April 24, 2024

The ContactSunny Blog

Tech from one dev to another

HashMap implementation in Java

6 min read

More in The Data Structures series.

In our data structure series, we have already looked at a couple of ways in which we can implement a stack, and also Single Linked Lists (SLL) and Double Linked Lists (DLL). In this post, we’ll see how we can implement our own HashMap and see a couple of examples of how we can use that HashMap. Let’s get started.

The HashMap

Before we can start with the implementation of the HashMap, we need to understand how the stuff actually works. This is a combination of an array and a LinkedList. So it’s a bit interesting. When we add an item to a HashMap, we provide a key and a value. The key will be used as a reference to the value we are storing. When we want to fetch that value from the HashMap, we’ll use the key to fetch it. So let’s see how we can do this.

The first thing to do is to create an array internally in our HashMap class. This is an array of nodes (we’ll create the Node class later). This array is of a fixed length, a length of 16 is the most common. When we put an item into the HashMap, we need to find a place for the Node is the array. Note that we can store hundreds of items in a HashMap, but we only have an array of length 16. So how and where do we fit them all? Well, that’s where the interesting part comes:

  1. Take the key and get the hash code of the key.
  2. Take the modulus of this hash code and the length of the array (16 in this example) – index = hashCode % arrayLength
  3. The result is the index of the array where the Node has to be saved.
  4. If there’s no node at that index, save this Node.
  5. If there’s already a Node at that index, which is variation of Linked List, traverse to the end of the Linked List and add the new node as the new tail.

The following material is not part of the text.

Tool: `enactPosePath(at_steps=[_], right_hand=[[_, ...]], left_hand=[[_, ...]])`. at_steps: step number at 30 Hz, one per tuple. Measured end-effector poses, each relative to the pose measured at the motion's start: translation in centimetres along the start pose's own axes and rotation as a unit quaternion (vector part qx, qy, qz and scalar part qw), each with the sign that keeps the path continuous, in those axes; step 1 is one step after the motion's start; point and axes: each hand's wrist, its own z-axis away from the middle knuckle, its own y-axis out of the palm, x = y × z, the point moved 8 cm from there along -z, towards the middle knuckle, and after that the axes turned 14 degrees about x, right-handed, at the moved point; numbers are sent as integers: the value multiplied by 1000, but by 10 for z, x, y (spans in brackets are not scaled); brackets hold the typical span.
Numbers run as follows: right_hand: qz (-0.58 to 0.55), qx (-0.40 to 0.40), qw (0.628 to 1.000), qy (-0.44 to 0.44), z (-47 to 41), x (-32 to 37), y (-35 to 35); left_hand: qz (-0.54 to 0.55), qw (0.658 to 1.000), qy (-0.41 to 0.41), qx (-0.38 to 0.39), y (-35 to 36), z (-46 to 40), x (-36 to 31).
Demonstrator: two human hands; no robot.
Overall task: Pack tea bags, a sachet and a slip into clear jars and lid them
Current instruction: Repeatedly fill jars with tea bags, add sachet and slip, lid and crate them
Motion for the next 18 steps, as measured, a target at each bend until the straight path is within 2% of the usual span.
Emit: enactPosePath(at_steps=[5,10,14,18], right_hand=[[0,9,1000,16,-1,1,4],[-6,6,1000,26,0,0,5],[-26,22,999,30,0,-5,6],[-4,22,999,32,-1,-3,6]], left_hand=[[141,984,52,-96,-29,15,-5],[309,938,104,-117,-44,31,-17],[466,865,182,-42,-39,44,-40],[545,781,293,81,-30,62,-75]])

That’s how you save key-value pairs in a HashMap. So in this post, we’ll see how we can do just that.

The Node

We’ll be using a modified version of the Node class we have been using in our linked lists. Because we have a key and a value to store in a HashMap, we’ll need two variables in the class. So we’ll change that. Also, because the Node is a variation of the Linked List, we’ll need a reference to the next node. So we’ll have that as well. And, because the hash code of the key is an important value here, we’ll just store that as well in the Node, just in case. Our new Node class for a HashMap looks like this:

public class Node<K, V> {

    private K key;
    private V value;
    private Node<K, V> next;
    private long hashCode;

    public K getKey() {
        return key;

    public void setKey(K key) {
        this.key = key;

    public V getValue() {
        return value;

    public void setValue(V value) {
        this.value = value;

    public Node<K, V> getNext() {
        return next;

    public void setNext(Node<K, V> next) {
        this.next = next;

    public long getHashCode() {
        return hashCode;

    public void setHashCode(long hashCode) {
        this.hashCode = hashCode;

The K and the V classes

If you observe the Node class, we have two new classes, K and V. You might be wondering what these are. If you have read any of my previous data structure posts, you’ll know that we have been using the generic T class for defining our Node classes, so that at run time we can decide what type of data we want to store in the lists. These two K and V classes are no different than that T class, they’re just generic classes, something like placeholder classes. You’ll understand that when we look at some examples. For now, let’s just assume that the K class is the key class and the V class is the value class. That should make things easier to understand.

The HashMap class

Now let’s look at the HashMap class itself. First, we declare an integer constant to hold the array length, then we declare the Node array itself, of that length:

public class HashMap<K, V> {

    private static final int ARRAY_SIZE = 16;

    private Node<K, V>[] nodeList = new Node[ARRAY_SIZE];

Now, we have to start adding key-value pairs to the HashMap, we have a method for that:

public void put(K key, V value) throws InvalidIndexException {

    long hashCode = this.getHashCode(key);
    int index = this.getIndex(hashCode);

    if (index > ARRAY_SIZE) {
        throw new InvalidIndexException("Invalid key, please check again!");

	// Checking if there is already a Node at the given index.
    if (this.nodeList[index] != null) {

		// We're getting the node at the given index, so that we can traverse to the end
		// and add the new node.
        Node<K, V> exitingNode = this.nodeList[index];

        while (exitingNode.getNext() != null) {
            exitingNode = exitingNode.getNext();

		// We're creating the new node.
        Node<K, V> newNode = new Node<>();


    } else {
		// If there's no node at the given index, we'll just create a new node and add to the array
		// at the given index.
        Node<K, V> newNode = new Node<>();

        this.nodeList[index] = newNode;

private long getHashCode(K key) {

    String keyString = key.toString();
    return keyString.hashCode();

private int getIndex(long hashCode) {

    return Math.toIntExact(hashCode % ARRAY_SIZE);

I have added comments in the code above wherever it is required. The comments should make the code clear enough to understand.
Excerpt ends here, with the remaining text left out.